◆ Exercise goal
In the data below, the answer is the run of lines from the line containing "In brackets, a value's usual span" through the line containing "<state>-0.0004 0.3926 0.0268", both included; print it exactly and nothing else.

[[ Records open ]]

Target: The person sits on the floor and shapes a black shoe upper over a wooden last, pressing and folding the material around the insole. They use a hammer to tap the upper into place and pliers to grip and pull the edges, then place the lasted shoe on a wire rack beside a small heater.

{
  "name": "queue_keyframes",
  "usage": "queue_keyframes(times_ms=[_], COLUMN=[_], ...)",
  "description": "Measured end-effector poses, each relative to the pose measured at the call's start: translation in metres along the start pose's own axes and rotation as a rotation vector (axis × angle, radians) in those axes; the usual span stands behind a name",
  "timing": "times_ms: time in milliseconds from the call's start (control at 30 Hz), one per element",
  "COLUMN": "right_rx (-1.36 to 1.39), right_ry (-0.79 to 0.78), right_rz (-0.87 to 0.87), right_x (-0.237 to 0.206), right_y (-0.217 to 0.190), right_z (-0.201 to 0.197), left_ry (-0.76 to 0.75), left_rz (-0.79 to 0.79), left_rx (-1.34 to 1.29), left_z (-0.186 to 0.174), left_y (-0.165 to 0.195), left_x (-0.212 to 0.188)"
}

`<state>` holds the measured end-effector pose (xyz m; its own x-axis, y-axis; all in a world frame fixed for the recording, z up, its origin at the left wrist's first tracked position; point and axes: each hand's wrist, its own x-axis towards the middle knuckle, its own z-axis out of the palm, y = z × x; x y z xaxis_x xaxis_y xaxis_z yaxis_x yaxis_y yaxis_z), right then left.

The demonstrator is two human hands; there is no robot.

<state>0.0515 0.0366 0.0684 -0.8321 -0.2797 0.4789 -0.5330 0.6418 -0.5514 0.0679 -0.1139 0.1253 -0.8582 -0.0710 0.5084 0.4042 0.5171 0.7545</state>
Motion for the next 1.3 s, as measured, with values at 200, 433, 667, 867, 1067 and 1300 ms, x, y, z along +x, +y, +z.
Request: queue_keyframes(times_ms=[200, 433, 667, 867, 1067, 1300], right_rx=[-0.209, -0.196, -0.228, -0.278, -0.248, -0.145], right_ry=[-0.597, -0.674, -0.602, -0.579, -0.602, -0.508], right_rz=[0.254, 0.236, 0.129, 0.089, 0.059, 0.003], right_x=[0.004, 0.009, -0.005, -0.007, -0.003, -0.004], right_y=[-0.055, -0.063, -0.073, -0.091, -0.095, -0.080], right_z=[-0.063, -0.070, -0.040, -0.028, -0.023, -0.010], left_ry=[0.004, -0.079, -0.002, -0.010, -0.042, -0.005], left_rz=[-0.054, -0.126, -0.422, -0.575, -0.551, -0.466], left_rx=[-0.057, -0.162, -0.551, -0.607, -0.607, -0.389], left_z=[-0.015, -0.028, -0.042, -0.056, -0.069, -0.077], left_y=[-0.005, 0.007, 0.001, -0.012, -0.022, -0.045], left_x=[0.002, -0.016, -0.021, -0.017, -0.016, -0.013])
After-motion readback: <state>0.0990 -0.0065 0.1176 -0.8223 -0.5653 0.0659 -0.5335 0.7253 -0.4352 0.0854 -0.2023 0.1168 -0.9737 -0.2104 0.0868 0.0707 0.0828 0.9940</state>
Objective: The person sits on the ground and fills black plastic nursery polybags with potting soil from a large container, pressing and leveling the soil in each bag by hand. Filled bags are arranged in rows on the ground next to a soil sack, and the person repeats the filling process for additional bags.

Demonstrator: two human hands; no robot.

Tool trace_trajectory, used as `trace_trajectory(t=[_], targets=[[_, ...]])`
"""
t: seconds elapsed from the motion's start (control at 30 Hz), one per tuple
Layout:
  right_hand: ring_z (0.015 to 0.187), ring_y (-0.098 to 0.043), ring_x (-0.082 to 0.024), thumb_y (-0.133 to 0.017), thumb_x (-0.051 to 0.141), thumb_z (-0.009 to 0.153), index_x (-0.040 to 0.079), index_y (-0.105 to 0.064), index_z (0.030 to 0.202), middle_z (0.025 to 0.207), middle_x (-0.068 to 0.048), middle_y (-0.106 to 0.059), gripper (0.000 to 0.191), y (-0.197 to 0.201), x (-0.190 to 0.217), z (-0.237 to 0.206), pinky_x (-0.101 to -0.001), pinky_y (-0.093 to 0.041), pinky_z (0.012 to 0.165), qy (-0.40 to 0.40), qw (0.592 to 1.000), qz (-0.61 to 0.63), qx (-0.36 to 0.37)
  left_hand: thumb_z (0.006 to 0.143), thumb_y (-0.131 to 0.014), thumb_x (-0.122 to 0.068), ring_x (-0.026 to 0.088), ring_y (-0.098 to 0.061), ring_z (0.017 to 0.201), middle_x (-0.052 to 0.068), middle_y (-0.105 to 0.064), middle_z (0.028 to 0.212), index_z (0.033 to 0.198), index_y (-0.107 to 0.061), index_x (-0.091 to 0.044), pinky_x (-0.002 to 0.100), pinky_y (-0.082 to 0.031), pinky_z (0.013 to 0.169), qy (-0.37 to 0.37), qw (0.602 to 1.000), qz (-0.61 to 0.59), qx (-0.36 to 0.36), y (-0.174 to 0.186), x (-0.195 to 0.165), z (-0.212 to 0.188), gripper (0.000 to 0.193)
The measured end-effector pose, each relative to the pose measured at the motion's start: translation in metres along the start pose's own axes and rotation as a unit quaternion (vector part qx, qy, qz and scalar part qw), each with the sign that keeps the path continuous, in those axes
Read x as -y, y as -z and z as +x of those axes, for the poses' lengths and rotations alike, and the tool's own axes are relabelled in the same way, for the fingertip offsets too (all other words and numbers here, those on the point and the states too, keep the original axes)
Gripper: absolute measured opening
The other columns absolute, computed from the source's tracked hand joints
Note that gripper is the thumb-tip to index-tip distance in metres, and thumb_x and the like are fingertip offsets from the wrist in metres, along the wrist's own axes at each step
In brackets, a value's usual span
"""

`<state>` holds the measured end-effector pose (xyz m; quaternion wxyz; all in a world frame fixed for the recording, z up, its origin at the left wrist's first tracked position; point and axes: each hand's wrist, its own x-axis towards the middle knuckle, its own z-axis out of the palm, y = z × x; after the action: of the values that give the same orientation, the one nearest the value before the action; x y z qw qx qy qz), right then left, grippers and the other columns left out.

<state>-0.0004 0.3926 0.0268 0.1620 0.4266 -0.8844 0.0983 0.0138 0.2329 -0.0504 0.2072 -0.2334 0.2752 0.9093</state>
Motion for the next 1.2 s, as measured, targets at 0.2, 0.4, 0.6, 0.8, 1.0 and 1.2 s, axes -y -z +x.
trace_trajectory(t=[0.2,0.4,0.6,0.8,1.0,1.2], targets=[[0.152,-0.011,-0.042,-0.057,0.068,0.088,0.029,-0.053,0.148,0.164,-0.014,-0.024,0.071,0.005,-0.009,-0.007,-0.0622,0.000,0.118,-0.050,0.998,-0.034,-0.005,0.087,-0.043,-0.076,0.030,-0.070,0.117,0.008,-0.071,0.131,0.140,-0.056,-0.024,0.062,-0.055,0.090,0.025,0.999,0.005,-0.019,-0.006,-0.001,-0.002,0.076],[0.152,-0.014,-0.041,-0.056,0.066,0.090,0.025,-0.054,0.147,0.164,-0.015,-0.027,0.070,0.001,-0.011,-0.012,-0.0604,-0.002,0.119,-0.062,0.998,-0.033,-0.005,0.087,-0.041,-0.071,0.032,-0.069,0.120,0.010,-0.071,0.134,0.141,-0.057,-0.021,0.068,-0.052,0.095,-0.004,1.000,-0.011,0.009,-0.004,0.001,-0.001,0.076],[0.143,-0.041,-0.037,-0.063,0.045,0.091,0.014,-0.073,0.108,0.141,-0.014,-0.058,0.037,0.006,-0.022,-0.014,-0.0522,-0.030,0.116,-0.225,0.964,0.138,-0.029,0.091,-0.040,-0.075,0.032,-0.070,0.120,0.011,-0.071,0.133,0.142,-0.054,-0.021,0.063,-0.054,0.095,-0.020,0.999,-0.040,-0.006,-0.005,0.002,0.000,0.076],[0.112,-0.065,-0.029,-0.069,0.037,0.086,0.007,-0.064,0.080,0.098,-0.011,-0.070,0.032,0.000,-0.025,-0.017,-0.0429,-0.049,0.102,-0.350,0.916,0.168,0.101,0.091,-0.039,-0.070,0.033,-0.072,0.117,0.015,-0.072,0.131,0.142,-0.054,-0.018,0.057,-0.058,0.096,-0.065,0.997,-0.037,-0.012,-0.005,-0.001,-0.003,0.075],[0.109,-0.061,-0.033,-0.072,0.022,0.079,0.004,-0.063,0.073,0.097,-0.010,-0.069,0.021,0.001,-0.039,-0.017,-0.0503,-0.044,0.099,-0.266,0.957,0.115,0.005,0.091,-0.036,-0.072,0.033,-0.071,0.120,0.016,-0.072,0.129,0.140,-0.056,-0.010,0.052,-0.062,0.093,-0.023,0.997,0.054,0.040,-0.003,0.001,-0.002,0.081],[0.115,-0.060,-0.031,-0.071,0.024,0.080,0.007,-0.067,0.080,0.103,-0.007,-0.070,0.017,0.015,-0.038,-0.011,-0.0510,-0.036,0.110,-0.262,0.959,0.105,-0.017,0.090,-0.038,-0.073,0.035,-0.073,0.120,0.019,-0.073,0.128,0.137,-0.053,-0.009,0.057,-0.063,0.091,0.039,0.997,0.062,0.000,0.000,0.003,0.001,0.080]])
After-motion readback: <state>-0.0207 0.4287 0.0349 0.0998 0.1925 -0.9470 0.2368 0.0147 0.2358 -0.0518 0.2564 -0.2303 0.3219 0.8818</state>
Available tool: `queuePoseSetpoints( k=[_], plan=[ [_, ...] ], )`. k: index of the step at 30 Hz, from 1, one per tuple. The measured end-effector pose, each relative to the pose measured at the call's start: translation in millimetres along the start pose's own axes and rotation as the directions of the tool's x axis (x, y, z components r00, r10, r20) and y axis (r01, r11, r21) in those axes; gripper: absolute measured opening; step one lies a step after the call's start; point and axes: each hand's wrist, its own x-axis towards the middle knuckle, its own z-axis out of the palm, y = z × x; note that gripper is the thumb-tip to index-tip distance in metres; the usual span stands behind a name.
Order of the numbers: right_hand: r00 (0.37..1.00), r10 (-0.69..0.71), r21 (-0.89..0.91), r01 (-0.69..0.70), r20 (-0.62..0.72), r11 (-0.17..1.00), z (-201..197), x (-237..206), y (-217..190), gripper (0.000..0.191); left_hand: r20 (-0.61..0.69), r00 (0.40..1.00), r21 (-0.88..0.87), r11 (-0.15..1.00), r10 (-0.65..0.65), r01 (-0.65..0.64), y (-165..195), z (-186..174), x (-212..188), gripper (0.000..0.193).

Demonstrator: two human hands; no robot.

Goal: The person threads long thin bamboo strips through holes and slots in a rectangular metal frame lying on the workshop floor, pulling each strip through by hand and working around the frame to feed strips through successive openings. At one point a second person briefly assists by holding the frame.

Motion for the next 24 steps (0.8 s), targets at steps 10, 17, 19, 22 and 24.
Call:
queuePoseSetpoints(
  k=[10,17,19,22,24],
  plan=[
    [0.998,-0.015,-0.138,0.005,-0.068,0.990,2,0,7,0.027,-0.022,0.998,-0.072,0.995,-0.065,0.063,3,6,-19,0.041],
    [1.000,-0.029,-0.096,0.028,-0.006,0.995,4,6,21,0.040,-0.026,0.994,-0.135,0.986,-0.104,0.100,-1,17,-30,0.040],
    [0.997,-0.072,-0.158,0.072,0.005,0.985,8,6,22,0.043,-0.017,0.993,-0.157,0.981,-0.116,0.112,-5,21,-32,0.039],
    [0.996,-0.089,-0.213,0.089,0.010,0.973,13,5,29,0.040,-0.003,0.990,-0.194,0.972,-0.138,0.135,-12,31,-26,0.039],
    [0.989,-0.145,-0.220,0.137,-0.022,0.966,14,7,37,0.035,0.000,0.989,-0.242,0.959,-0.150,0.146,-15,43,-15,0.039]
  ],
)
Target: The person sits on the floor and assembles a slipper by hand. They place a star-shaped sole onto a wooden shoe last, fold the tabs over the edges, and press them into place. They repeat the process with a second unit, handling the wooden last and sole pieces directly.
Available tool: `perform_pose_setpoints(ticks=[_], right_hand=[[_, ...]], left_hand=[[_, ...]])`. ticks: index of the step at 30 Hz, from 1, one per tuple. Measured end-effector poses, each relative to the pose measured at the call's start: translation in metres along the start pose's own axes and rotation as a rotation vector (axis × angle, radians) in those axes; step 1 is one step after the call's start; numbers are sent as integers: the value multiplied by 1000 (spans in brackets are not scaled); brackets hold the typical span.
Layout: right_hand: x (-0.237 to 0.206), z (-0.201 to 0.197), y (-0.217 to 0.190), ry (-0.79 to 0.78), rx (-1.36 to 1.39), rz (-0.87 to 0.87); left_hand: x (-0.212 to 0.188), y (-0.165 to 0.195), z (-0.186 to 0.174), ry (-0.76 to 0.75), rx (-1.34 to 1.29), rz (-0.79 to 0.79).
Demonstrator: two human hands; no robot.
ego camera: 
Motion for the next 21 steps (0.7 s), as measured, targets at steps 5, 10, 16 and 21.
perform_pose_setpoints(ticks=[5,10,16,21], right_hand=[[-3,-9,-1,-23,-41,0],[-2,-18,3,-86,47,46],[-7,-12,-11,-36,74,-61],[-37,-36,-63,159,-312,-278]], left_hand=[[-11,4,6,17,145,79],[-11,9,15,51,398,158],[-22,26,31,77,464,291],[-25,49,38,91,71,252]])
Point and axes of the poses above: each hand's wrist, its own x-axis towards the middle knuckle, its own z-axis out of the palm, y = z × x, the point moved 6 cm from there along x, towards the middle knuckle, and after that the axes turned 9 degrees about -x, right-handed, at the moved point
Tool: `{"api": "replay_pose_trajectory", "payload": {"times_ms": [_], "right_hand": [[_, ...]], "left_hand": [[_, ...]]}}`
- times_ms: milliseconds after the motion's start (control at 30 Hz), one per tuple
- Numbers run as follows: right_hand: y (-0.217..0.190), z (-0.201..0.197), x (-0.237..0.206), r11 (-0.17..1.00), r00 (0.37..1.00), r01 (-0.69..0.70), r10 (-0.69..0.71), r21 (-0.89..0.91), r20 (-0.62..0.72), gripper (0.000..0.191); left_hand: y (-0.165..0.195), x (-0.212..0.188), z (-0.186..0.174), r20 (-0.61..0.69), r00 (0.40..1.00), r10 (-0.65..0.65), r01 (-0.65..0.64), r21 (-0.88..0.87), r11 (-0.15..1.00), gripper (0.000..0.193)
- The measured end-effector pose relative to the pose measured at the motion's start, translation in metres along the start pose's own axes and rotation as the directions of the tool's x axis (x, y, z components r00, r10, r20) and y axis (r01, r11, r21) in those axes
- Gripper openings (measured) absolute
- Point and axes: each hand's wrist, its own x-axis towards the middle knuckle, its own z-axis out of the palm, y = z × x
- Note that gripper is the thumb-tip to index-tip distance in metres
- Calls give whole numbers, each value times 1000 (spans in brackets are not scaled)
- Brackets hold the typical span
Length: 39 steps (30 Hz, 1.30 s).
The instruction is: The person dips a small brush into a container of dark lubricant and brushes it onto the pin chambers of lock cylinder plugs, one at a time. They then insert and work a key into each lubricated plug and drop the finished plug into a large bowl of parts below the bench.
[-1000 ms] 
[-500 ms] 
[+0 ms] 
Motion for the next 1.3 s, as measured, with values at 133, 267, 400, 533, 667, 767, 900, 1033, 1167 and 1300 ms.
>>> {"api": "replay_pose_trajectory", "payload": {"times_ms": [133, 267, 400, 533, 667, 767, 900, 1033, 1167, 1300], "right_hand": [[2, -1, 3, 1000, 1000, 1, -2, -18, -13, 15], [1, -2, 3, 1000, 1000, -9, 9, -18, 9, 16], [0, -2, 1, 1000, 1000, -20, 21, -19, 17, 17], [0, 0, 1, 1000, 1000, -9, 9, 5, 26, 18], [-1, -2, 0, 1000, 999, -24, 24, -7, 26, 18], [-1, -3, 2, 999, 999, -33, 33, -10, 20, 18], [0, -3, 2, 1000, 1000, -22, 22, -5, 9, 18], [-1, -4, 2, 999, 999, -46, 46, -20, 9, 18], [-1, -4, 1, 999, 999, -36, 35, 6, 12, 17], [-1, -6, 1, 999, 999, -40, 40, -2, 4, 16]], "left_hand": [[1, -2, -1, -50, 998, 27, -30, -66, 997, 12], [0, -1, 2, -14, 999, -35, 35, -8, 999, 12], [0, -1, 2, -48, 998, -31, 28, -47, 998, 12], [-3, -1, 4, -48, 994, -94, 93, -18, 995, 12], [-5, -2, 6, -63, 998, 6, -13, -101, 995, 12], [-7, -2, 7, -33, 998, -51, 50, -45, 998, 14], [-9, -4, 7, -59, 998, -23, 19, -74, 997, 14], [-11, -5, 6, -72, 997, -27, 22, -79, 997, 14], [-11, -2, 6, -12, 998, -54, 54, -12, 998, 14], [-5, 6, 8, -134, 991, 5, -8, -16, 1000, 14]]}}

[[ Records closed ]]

◆ Response for this exercise
In brackets, a value's usual span
"""

`<state>` holds the measured end-effector pose (xyz m; quaternion wxyz; all in a world frame fixed for the recording, z up, its origin at the left wrist's first tracked position; point and axes: each hand's wrist, its own x-axis towards the middle knuckle, its own z-axis out of the palm, y = z × x; after the action: of the values that give the same orientation, the one nearest the value before the action; x y z qw qx qy qz), right then left, grippers and the other columns left out.

<state>-0.0004 0.3926 0.0268 0.1620 0.4266 -0.8844 0.0983 0.0138 0.2329 -0.0504 0.2072 -0.2334 0.2752 0.9093</state>

For this exercise, nothing more is required.